Memang banyak konten-konten kreator atau karya jurnalistik yang tidak berdasarkan data dan fakta bahkan cenderung hoax serta hasud, tetapi bukan berarti membatasi kreatifitas dan profesioaniltas insan jurnalis.

Abah Bro pernah bikin konten investigasi kreatif di Rombengan Malam (Roma) Malang, dan banyak kasus-kasus lain yang diangkat melalui investigasi. Ini adalah karya jurnalistik yang berdasarkan data dan fakta. Apakah ia adalah toxic? Oh! No!

Penguasa jangan mudah baper. Dikritik dikit baper! Baper kok dikit-dikit! Si Anu gini, Si Itu tu gitu! Padahal ia sendiri lebih dari Si Anu dan Si Itu! Rabalah tengkukmu sendiri sebelum menjustmen orang lain.

Ujung-ujungnya jurnalistik dijadikan kambing hitam. Jadi pejabat jangan toxic!

Soal substansi jurnalis, Ketua Dewan Pers, Ninik Rahayu, menolak draft revisi undang-undang kebebaaan pers tersebut, karena di sana ada pasal yang memberi larangan pada media investigatif.

Pelarangan pada media investigatif sangat bertentangan dengan mandat di dalam Undang-Undang 40 Pasal 4. Hal ini Ia sampaikan dalam konferensi pers di Gedung Dewan Pers, Jakarta Pusat, Selasa, 14 Mei 2924.

Karena dalam UU 40 pasal 4 tersebut sudah tidak ada lagi soal sensor menyensor! Ini pemerintah mau main brendel aja. Kayak era orba! Kuping panas, dor!
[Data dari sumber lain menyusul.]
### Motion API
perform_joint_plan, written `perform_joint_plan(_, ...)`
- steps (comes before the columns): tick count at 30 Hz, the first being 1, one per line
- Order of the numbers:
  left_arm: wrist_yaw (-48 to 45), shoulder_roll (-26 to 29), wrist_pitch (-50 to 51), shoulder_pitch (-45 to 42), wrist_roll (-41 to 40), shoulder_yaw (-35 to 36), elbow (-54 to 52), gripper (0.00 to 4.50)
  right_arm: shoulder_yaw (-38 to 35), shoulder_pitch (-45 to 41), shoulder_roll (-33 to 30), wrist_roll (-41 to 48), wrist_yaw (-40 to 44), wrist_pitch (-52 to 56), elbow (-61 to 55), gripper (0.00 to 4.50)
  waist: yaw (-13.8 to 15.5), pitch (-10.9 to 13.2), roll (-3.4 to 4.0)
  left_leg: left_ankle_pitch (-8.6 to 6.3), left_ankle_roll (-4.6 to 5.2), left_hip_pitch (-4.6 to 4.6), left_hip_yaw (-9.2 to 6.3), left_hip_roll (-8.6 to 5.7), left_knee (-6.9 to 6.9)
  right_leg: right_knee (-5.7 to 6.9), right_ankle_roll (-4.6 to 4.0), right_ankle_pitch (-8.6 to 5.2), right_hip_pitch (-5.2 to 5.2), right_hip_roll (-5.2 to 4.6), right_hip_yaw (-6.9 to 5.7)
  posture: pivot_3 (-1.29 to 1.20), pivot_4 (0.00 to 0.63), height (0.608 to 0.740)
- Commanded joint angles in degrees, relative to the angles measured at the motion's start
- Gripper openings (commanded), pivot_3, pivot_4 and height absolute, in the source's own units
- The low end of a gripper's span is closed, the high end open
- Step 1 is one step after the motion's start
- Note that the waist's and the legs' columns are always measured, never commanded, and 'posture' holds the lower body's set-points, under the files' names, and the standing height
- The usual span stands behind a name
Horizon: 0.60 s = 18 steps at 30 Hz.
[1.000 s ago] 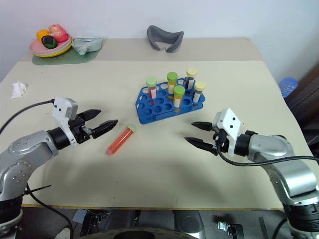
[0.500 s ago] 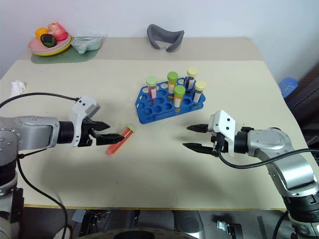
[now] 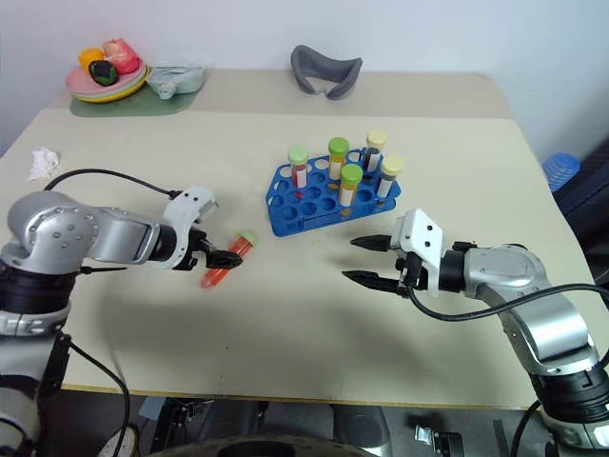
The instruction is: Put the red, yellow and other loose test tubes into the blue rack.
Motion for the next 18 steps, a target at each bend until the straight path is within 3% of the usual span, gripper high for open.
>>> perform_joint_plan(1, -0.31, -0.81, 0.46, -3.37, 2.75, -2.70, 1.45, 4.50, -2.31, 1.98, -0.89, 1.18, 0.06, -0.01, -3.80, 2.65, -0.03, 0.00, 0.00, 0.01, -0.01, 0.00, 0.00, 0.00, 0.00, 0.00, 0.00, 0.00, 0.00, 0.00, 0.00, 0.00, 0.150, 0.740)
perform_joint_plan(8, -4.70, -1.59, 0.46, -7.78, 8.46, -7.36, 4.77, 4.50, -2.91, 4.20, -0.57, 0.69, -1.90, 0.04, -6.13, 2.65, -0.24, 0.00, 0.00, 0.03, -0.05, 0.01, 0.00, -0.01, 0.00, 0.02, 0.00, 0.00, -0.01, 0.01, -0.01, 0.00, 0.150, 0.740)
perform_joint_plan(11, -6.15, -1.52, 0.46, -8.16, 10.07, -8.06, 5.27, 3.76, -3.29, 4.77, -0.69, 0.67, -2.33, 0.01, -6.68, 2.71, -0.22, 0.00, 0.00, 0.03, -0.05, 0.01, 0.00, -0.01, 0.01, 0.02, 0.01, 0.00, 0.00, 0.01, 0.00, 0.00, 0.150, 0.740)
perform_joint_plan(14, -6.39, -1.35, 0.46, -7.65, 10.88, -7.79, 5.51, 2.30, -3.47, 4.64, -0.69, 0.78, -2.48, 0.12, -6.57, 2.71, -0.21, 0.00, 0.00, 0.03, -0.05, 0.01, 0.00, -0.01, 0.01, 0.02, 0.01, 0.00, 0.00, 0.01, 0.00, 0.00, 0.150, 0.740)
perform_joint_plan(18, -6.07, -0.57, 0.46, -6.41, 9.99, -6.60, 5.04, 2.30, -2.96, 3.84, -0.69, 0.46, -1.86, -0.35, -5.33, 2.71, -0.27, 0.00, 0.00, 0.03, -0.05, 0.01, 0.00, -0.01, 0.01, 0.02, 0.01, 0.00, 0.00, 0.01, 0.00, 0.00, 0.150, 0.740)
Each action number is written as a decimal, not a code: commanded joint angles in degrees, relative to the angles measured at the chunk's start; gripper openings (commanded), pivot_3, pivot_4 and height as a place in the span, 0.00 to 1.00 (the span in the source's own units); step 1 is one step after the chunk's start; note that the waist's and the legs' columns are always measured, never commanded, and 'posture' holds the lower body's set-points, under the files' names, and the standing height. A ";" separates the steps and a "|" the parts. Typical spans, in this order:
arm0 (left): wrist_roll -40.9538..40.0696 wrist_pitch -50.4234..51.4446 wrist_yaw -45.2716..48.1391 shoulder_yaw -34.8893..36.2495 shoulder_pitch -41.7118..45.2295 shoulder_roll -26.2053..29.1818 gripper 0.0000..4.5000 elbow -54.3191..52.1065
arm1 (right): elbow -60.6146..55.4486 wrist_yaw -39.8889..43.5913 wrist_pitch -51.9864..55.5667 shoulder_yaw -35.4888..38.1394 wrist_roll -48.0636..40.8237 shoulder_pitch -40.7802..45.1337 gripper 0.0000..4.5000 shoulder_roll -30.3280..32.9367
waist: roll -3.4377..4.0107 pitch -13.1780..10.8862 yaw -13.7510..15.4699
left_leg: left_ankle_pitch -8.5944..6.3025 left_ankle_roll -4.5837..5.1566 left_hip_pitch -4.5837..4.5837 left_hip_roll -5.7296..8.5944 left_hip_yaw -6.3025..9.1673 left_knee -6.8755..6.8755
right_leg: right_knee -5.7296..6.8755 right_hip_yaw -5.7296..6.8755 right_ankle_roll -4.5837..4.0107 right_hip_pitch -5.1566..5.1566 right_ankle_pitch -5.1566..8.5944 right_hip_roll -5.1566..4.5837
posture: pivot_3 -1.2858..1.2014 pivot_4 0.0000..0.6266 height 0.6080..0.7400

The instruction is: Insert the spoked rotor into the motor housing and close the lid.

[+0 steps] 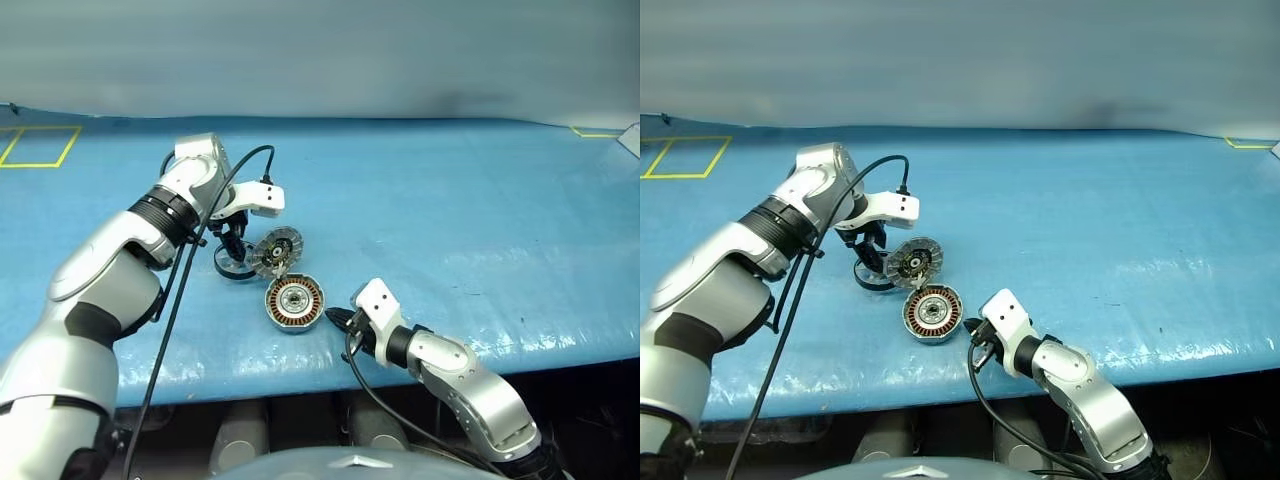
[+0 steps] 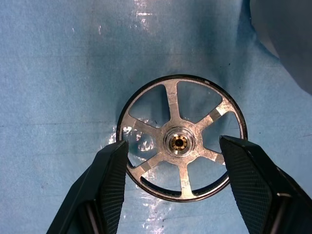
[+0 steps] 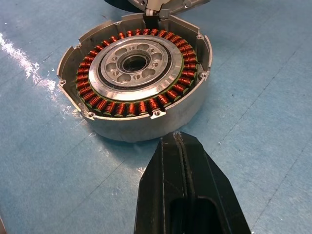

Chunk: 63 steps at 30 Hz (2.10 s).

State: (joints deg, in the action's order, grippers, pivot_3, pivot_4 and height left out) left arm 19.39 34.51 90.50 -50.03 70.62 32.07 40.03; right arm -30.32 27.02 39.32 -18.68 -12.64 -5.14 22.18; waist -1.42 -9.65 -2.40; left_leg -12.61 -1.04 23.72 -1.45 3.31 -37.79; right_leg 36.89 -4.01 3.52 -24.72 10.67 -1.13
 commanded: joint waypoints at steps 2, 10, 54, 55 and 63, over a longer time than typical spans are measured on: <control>2.15 -0.70 -0.17 1.82 0.12 0.09 0.72 0.79 | -1.67 -0.28 -0.32 1.00 -0.67 -0.32 0.00 -0.23 | 0.00 0.00 0.01 | 0.00 0.00 0.01 0.00 0.00 0.00 | 0.00 0.00 0.00 0.00 0.00 0.00 | 0.52 0.24 1.00; 3.40 -0.21 0.20 2.76 -1.76 -0.34 0.72 0.09 | -1.24 -0.58 -0.44 1.15 -0.84 0.16 0.00 -0.83 | 0.00 0.00 0.03 | 0.00 0.00 0.01 0.00 0.01 0.00 | 0.00 0.00 0.00 0.00 0.00 0.00 | 0.52 0.24 1.00; 2.28 -5.33 2.00 9.47 -4.45 10.80 0.29 -9.61 | 0.01 -1.78 -1.06 2.07 -0.40 1.06 0.00 -2.86 | 0.05 -0.02 -0.57 | 0.00 0.00 -0.02 -0.01 0.06 0.06 | 0.03 0.02 -0.03 0.00 0.02 0.02 | 0.52 0.24 1.00; 1.59 -5.53 2.00 9.68 -4.84 13.40 0.29 -11.34 | 0.20 -1.90 -1.16 1.89 -0.34 1.12 0.00 -3.11 | 0.05 -0.02 -0.56 | 0.00 0.00 -0.01 -0.01 0.07 0.07 | 0.03 0.03 -0.04 0.00 0.02 0.02 | 0.52 0.24 1.00; -6.08 -2.02 1.99 19.08 -12.61 27.54 0.29 -29.41 | 1.01 -2.04 -1.67 1.51 -0.25 1.29 0.00 -4.03 | 0.07 -0.05 -0.67 | 0.00 0.00 0.00 -0.02 0.06 0.10 | 0.00 0.04 -0.07 -0.02 0.04 -0.01 | 0.52 0.24 1.00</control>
State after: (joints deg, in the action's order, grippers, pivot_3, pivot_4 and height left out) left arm 15.50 30.97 92.38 -35.83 58.21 57.69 15.51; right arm -28.23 25.02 39.02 -17.53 -12.58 -4.02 18.41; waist -1.35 -9.70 -3.07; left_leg -12.61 -1.04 23.73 -1.47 3.36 -37.69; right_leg 36.89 -3.97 3.46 -24.75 10.71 -1.15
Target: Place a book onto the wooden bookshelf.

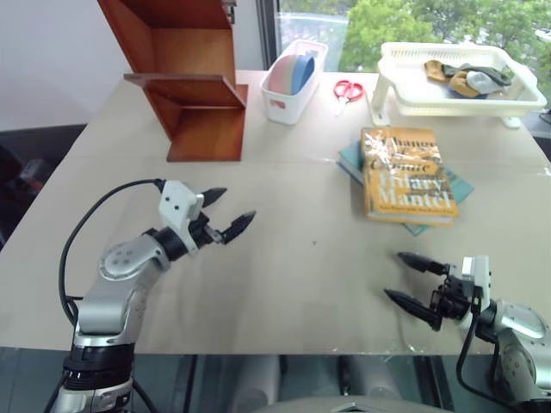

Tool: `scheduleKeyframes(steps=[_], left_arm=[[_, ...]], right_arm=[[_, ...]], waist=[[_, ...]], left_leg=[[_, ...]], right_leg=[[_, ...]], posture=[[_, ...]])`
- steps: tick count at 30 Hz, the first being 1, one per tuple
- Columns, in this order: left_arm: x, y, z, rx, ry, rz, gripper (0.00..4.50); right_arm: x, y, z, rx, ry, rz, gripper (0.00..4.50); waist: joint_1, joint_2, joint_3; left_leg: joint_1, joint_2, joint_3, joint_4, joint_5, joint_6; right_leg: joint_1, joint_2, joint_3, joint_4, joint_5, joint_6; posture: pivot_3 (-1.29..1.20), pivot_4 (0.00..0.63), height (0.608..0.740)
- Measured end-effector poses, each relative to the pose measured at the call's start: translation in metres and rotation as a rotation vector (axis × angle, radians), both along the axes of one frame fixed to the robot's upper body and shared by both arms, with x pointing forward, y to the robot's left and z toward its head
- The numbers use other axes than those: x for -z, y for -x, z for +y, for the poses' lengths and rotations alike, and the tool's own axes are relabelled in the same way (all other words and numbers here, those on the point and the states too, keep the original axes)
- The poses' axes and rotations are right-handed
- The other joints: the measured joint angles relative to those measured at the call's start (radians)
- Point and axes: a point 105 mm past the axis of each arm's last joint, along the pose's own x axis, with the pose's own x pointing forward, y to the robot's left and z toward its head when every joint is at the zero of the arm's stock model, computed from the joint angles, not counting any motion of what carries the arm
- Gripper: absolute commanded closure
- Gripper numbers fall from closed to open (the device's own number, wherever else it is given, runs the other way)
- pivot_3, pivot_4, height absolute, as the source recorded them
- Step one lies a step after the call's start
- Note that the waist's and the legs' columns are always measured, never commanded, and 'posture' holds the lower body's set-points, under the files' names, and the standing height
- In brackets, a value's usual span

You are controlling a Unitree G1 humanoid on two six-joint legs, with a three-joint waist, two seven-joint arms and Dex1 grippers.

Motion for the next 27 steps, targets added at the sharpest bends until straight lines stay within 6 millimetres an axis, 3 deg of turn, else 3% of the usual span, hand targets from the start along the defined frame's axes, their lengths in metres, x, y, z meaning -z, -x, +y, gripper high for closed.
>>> scheduleKeyframes(steps=[21,27], left_arm=[[0.009,0.008,0.001,-0.003,0.006,0.015,0.04],[0.009,0.009,0.002,-0.004,0.007,0.017,0.04]], right_arm=[[0.006,-0.008,-0.019,0.023,0.046,0.019,0.0],[0.003,-0.019,-0.05,0.163,0.08,0.082,0.0]], waist=[[0.0,0.0,0.0],[0.0,0.0,0.0]], left_leg=[[0.0,0.0,0.0,0.0,0.0,0.0],[0.0,0.0,0.0,0.001,0.0,0.0]], right_leg=[[0.0,0.0,0.0,0.001,0.0,0.0],[0.0,0.0,0.0,0.001,0.0,0.0]], posture=[[0.0,0.15,0.74],[0.0,0.15,0.74]])
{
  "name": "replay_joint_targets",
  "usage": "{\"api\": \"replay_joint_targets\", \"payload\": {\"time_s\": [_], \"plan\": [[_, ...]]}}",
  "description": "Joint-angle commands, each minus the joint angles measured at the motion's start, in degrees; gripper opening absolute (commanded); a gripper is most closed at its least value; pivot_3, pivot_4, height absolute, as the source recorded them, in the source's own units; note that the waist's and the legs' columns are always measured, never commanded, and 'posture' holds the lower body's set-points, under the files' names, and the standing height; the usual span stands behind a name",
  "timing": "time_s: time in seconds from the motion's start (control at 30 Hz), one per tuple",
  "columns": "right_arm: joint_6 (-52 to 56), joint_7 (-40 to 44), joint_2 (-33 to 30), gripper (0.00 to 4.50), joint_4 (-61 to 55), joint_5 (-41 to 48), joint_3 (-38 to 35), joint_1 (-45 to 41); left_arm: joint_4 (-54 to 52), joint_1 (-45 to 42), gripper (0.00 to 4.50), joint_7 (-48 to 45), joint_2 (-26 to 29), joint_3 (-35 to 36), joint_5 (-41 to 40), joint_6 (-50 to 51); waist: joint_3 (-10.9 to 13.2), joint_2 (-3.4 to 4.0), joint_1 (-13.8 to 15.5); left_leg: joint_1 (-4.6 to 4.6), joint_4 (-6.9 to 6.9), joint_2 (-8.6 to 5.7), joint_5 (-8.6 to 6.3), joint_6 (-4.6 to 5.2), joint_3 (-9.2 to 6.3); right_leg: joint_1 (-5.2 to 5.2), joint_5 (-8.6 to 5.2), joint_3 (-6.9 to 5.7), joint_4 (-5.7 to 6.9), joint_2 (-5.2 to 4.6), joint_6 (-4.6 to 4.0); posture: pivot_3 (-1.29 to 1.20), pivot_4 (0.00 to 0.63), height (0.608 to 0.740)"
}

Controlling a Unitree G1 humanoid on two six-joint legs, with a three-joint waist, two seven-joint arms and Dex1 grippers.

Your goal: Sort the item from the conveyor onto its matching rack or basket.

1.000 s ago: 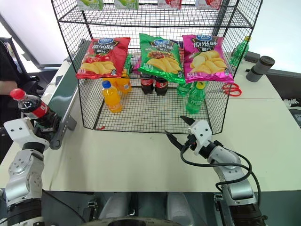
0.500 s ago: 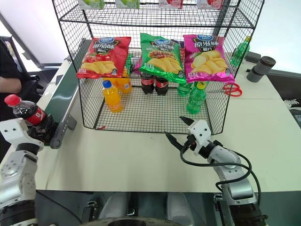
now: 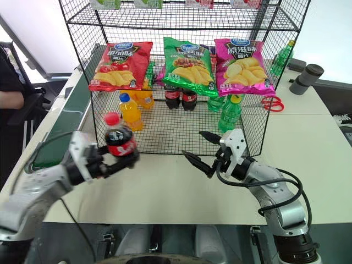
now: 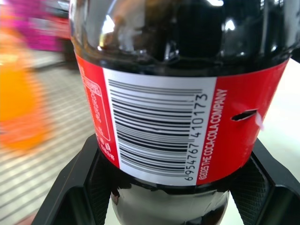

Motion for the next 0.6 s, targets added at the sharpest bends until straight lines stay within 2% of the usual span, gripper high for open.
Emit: {"api": "replay_joint_targets", "payload": {"time_s": [0.03, 0.13, 0.4, 0.6], "plan": [[2.5, -0.3, -0.7, 4.5, -4.3, 2.4, 0.5, -0.5, 2.8, -4.9, 2.9, -3.6, -2.4, -5.0, 2.8, -3.3, 0.0, -0.01, 0.0, 0.0, 0.01, 0.0, 0.01, 0.01, 0.01, 0.0, 0.0, 0.0, 0.0, 0.03, 0.0, 0.0, 0.15, 0.74], [3.0, -2.1, -0.1, 4.5, -5.5, 0.4, 2.2, -0.6, 6.3, -9.3, 2.9, -7.1, -4.7, -9.4, 5.3, -5.5, 0.0, -0.01, 0.0, -0.01, 0.03, 0.0, 0.01, 0.02, 0.02, -0.01, 0.01, 0.01, -0.01, 0.11, 0.02, 0.0, 0.15, 0.74], [3.7, -4.0, 0.9, 4.5, -6.1, 0.1, 4.3, -1.0, 9.8, -14.1, 2.9, -13.5, -6.7, -14.0, 8.9, -9.2, 0.0, -0.02, 0.1, -0.02, 0.11, 0.03, 0.02, 0.04, 0.0, 0.0, 0.11, 0.01, 0.05, 0.33, 0.23, 0.0, 0.15, 0.74], [5.2, -4.1, 1.1, 4.5, -6.5, 0.9, 5.6, -1.2, 11.4, -16.9, 2.9, -15.0, -9.7, -15.3, 10.4, -10.4, 0.0, -0.06, 0.2, -0.03, 0.18, 0.03, 0.02, 0.05, 0.0, 0.03, 0.12, 0.02, 0.05, 0.55, 0.28, 0.0, 0.15, 0.74]]}}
Kalau ada konten kreator yang sifatnya hoax, kan ada UU ITE untuk menjerat yang bersangkutan.

Kenapa pakai pasal-pasal larangan lagi yang sifatnya membunuh kreatifitas dan profesionalitas insan pers dan masyarakat, sedangkan emproduksi banyak pasal tapi gak ada manfaatnya.

Bukankah di dalam UU Nomor 40 Tahun 1999 tersebut sudah tidak ada lagi yang namanya penyensoran, pembredelan, hingga larangan penyiaran terhadap karya jurnalitsik berkualitas.

Karena penyiaran media yang didasari dengan cara investigatif adalah satu modalitas kuat dalam karya jurnalistik profesional.

Jikalau alasannya adalah sengketa jurnalistik, sudah disebutkan dalam Komisi Penyiaran Indonesia (KPI) bisa menyelesaikan sengketa jurnalistik khusus di bidang penyiaran.

Hal itu termaktub dalam draft Revisi Undang-Undang (RUU) Penyiaran terbaru atau versi Maret 2024, tepatnya di Pasal 8A ayat (1) huruf q.

Dan, RUU penyiaran ini menyalahi putusan Mahkamah Konstitusi Nomor 91/PUU-XVIII/2020 bahwa penyusunan sebuah regulasi harus meaningful participation.

DPR kalau ketauan mau melakukan revisi undang-undang, pasti bilang, “semua pihak boleh terlibat! Masyarakat boleh terlibat pendapatnya untuk didengar dan dipertimbangkan!” Ketika tidak ketauan, bablas!

Saya sepakat dan mendukung Sekretaris Jenderal Aliansi Jurnalis Independen (AJI), Bayu Wardhana, meminta agar DPR menghapus pasal bermasalah dan yang merugikan kreatifitas serta kwalitas insan pers dalam RUU Penyiaran.

Lebih lanjut, pasal yang merugikan adalah salah satu pasal yang dinilai bermasalah, adalah pasal 50 Ayat (2) butir c. Pasal ini mengatur ihwal pelarangan media menayangkan konten atau siaran eksklusif jurnalisme investigasi. Karena Pasal tersebut membingungkan.

Mestinya, DPR memgacu pada Undang Undang Nomor 40 Tahun 1999 tentang Pers sebagai rujukan utama dalam penyusunan pasal yang mengatur tentang penyiaran karya jurnalistik.

Didukung juga, dari Pengurus Pusat Persatuan Radio Siaran Swasta Nasional Indonesia (PRSSNI) menyoroti rencana Revisi Undang-Undang Penyiaran bahwa beberapa hal yang menurutnya perlu di-take out dari draf revisi UU Penyiaran pada pasal dan ayat yang melarang penayangan eksklusif jurnalistik investigatif.

Tanpa investigasi, mana pungkin karya jurnalis podcasts Abah Bro bisa berkwalitas, apik, menarik, dan berbobot bila penyiaran penayangan eksklusif jurnalistik investigasi dilarang oleh penguasa.

Penguasa kalau tersinggung, dikit-dikit melarang. Melarang kok dikit-dikit!